What this task involves: What you return should match every entry, character for character.

Exercise data:
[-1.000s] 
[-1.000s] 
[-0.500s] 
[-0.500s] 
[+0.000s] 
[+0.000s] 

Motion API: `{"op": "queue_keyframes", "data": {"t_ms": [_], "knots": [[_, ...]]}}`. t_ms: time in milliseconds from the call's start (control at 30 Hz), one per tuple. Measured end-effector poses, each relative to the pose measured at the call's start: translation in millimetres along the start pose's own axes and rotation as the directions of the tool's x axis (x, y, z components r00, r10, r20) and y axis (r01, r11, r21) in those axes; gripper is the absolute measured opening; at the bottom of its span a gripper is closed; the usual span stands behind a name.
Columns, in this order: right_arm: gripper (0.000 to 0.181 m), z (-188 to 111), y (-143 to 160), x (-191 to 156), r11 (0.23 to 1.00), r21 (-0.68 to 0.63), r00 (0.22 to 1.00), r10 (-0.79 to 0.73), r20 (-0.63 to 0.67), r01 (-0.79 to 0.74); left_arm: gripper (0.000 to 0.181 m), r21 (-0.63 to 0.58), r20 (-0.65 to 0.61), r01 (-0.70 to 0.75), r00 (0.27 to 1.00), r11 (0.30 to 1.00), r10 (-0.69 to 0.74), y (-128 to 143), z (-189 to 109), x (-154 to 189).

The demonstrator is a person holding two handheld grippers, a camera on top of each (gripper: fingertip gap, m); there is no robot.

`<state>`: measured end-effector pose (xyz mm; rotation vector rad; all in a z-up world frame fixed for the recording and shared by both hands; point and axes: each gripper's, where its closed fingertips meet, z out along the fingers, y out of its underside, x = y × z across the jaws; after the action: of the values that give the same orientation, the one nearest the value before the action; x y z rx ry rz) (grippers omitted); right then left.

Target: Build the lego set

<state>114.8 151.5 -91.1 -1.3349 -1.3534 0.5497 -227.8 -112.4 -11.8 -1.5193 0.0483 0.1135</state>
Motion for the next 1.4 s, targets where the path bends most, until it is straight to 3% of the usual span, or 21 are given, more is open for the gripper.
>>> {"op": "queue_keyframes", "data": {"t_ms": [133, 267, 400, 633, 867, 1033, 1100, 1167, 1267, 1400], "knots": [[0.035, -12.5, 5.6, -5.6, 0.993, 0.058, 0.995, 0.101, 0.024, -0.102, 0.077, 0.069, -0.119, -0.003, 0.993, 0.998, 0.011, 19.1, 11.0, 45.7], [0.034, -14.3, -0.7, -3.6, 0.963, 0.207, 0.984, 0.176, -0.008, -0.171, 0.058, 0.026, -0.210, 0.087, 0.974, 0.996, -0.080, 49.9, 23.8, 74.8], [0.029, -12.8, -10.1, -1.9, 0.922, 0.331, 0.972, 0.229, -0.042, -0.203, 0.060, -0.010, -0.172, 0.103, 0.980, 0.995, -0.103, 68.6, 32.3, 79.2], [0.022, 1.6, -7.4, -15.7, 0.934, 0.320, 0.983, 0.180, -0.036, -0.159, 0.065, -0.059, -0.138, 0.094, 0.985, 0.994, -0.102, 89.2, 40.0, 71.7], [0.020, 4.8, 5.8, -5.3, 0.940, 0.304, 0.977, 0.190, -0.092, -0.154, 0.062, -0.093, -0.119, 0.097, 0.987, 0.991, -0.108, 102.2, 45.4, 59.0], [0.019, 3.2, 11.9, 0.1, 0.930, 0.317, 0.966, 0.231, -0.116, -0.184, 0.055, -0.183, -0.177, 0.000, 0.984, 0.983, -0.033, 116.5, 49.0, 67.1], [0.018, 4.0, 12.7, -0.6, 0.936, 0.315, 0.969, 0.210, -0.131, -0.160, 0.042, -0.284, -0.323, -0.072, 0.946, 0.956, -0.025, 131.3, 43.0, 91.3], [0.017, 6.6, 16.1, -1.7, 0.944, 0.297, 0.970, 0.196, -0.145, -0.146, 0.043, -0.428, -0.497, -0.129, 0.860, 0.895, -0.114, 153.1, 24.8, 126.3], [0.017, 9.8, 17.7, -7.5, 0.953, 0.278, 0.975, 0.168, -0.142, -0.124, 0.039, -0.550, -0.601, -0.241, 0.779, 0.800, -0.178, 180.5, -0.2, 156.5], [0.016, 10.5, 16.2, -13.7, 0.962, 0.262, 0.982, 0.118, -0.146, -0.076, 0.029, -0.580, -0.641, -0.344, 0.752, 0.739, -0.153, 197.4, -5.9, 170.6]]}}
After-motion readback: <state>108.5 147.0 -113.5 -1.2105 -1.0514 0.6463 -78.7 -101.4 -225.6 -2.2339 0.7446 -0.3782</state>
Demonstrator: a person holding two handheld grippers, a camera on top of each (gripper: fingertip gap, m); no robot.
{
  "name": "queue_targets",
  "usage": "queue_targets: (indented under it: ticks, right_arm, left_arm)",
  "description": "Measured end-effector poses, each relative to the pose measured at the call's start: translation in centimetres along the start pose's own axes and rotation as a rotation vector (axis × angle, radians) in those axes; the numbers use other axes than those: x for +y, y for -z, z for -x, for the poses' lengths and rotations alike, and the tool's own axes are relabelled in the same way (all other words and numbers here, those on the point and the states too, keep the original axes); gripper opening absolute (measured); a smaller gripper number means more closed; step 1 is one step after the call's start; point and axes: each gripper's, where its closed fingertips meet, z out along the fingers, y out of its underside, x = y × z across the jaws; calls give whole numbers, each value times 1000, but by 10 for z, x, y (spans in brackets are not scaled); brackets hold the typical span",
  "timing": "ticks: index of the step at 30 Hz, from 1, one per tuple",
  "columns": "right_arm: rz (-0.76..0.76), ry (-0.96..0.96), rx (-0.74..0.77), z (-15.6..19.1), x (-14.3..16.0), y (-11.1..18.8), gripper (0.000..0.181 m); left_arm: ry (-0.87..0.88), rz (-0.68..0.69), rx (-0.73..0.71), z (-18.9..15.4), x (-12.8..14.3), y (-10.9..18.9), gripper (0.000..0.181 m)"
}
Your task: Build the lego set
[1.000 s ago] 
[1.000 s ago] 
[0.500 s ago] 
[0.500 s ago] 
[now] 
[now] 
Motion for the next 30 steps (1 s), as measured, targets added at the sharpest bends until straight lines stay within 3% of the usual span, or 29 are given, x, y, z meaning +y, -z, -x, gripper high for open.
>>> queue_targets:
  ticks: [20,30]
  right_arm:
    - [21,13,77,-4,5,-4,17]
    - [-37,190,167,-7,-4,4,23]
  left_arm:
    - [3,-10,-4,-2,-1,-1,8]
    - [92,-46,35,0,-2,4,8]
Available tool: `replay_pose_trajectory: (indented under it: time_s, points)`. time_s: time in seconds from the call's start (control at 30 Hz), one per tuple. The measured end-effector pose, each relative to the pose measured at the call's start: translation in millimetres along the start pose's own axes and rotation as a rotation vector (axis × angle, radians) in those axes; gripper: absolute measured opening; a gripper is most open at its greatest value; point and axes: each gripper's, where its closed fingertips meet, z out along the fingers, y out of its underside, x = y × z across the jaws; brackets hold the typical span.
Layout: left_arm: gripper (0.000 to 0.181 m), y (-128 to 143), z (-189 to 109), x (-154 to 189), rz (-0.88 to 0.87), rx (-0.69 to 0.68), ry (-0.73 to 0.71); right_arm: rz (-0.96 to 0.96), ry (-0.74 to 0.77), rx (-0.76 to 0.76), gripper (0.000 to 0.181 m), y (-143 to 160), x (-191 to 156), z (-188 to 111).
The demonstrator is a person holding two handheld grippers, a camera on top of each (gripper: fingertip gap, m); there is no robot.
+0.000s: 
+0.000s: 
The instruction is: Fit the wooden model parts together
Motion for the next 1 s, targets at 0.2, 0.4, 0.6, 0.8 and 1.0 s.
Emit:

Result of this exercise:
[-1.000s] 
[-1.000s] 
[-0.500s] 
[-0.500s] 
[+0.000s] 
[+0.000s] 

Motion API: `{"op": "queue_keyframes", "data": {"t_ms": [_], "knots": [[_, ...]]}}`. t_ms: time in milliseconds from the call's start (control at 30 Hz), one per tuple. Measured end-effector poses, each relative to the pose measured at the call's start: translation in millimetres along the start pose's own axes and rotation as the directions of the tool's x axis (x, y, z components r00, r10, r20) and y axis (r01, r11, r21) in those axes; gripper is the absolute measured opening; at the bottom of its span a gripper is closed; the usual span stands behind a name.
Columns, in this order: right_arm: gripper (0.000 to 0.181 m), z (-188 to 111), y (-143 to 160), x (-191 to 156), r11 (0.23 to 1.00), r21 (-0.68 to 0.63), r00 (0.22 to 1.00), r10 (-0.79 to 0.73), r20 (-0.63 to 0.67), r01 (-0.79 to 0.74); left_arm: gripper (0.000 to 0.181 m), r21 (-0.63 to 0.58), r20 (-0.65 to 0.61), r01 (-0.70 to 0.75), r00 (0.27 to 1.00), r11 (0.30 to 1.00), r10 (-0.69 to 0.74), y (-128 to 143), z (-189 to 109), x (-154 to 189).

The demonstrator is a person holding two handheld grippers, a camera on top of each (gripper: fingertip gap, m); there is no robot.

`<state>`: measured end-effector pose (xyz mm; rotation vector rad; all in a z-up world frame fixed for the recording and shared by both hands; point and axes: each gripper's, where its closed fingertips meet, z out along the fingers, y out of its underside, x = y × z across the jaws; after the action: of the values that give the same orientation, the one nearest the value before the action; x y z rx ry rz) (grippers omitted); right then left.

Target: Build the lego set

<state>114.8 151.5 -91.1 -1.3349 -1.3534 0.5497 -227.8 -112.4 -11.8 -1.5193 0.0483 0.1135</state>
Motion for the next 1.4 s, targets where the path bends most, until it is straight to 3% of the usual span, or 21 are given, more is open for the gripper.
>>> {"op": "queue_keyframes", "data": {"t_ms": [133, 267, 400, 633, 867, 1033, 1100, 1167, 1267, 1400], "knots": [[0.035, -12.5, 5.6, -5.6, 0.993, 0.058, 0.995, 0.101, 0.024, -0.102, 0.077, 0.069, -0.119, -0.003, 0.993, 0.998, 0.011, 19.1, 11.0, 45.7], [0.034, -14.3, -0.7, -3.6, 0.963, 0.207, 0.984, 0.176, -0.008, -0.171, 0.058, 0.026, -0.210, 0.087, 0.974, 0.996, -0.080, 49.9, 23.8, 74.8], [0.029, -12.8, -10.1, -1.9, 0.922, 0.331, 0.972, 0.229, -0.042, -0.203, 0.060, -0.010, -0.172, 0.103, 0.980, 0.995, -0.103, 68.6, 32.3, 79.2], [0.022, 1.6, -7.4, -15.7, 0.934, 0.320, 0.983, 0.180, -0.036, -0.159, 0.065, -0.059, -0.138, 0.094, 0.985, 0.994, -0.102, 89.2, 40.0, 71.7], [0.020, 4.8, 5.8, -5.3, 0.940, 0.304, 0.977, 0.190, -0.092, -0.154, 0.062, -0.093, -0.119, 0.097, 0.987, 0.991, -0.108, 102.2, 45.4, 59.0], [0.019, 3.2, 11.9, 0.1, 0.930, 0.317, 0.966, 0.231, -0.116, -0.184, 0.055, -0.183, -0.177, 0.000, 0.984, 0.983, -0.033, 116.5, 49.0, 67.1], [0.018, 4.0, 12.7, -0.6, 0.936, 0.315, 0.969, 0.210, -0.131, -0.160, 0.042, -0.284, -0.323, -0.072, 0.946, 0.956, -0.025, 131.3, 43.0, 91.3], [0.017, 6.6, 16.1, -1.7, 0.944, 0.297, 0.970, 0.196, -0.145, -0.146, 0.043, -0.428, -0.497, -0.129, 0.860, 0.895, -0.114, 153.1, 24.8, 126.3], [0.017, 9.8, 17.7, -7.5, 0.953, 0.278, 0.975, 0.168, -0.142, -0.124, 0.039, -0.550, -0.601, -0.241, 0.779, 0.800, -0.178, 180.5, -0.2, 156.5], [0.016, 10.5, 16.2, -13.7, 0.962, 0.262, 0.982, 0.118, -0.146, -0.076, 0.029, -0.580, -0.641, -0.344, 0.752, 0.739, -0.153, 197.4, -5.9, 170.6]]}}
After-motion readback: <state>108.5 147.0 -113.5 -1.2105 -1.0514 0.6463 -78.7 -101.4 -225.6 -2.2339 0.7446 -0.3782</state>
Demonstrator: a person holding two handheld grippers, a camera on top of each (gripper: fingertip gap, m); no robot.
{
  "name": "queue_targets",
  "usage": "queue_targets: (indented under it: ticks, right_arm, left_arm)",
  "description": "Measured end-effector poses, each relative to the pose measured at the call's start: translation in centimetres along the start pose's own axes and rotation as a rotation vector (axis × angle, radians) in those axes; the numbers use other axes than those: x for +y, y for -z, z for -x, for the poses' lengths and rotations alike, and the tool's own axes are relabelled in the same way (all other words and numbers here, those on the point and the states too, keep the original axes); gripper opening absolute (measured); a smaller gripper number means more closed; step 1 is one step after the call's start; point and axes: each gripper's, where its closed fingertips meet, z out along the fingers, y out of its underside, x = y × z across the jaws; calls give whole numbers, each value times 1000, but by 10 for z, x, y (spans in brackets are not scaled); brackets hold the typical span",
  "timing": "ticks: index of the step at 30 Hz, from 1, one per tuple",
  "columns": "right_arm: rz (-0.76..0.76), ry (-0.96..0.96), rx (-0.74..0.77), z (-15.6..19.1), x (-14.3..16.0), y (-11.1..18.8), gripper (0.000..0.181 m); left_arm: ry (-0.87..0.88), rz (-0.68..0.69), rx (-0.73..0.71), z (-18.9..15.4), x (-12.8..14.3), y (-10.9..18.9), gripper (0.000..0.181 m)"
}
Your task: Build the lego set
[1.000 s ago] 
[1.000 s ago] 
[0.500 s ago] 
[0.500 s ago] 
[now] 
[now] 
Motion for the next 30 steps (1 s), as measured, targets added at the sharpest bends until straight lines stay within 3% of the usual span, or 29 are given, x, y, z meaning +y, -z, -x, gripper high for open.
>>> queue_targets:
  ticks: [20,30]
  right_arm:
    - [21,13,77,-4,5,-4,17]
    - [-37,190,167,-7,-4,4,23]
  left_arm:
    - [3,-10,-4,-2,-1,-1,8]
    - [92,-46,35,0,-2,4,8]
Available tool: `replay_pose_trajectory: (indented under it: time_s, points)`. time_s: time in seconds from the call's start (control at 30 Hz), one per tuple. The measured end-effector pose, each relative to the pose measured at the call's start: translation in millimetres along the start pose's own axes and rotation as a rotation vector (axis × angle, radians) in those axes; gripper: absolute measured opening; a gripper is most open at its greatest value; point and axes: each gripper's, where its closed fingertips meet, z out along the fingers, y out of its underside, x = y × z across the jaws; brackets hold the typical span.
Layout: left_arm: gripper (0.000 to 0.181 m), y (-128 to 143), z (-189 to 109), x (-154 to 189), rz (-0.88 to 0.87), rx (-0.69 to 0.68), ry (-0.73 to 0.71); right_arm: rz (-0.96 to 0.96), ry (-0.74 to 0.77), rx (-0.76 to 0.76), gripper (0.000 to 0.181 m), y (-143 to 160), x (-191 to 156), z (-188 to 111).
The demonstrator is a person holding two handheld grippers, a camera on top of each (gripper: fingertip gap, m); there is no robot.
+0.000s: 
+0.000s: 
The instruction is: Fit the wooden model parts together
Motion for the next 1 s, targets at 0.2, 0.4, 0.6, 0.8 and 1.0 s.
Emit:

Exercise complete, with nothing further to add.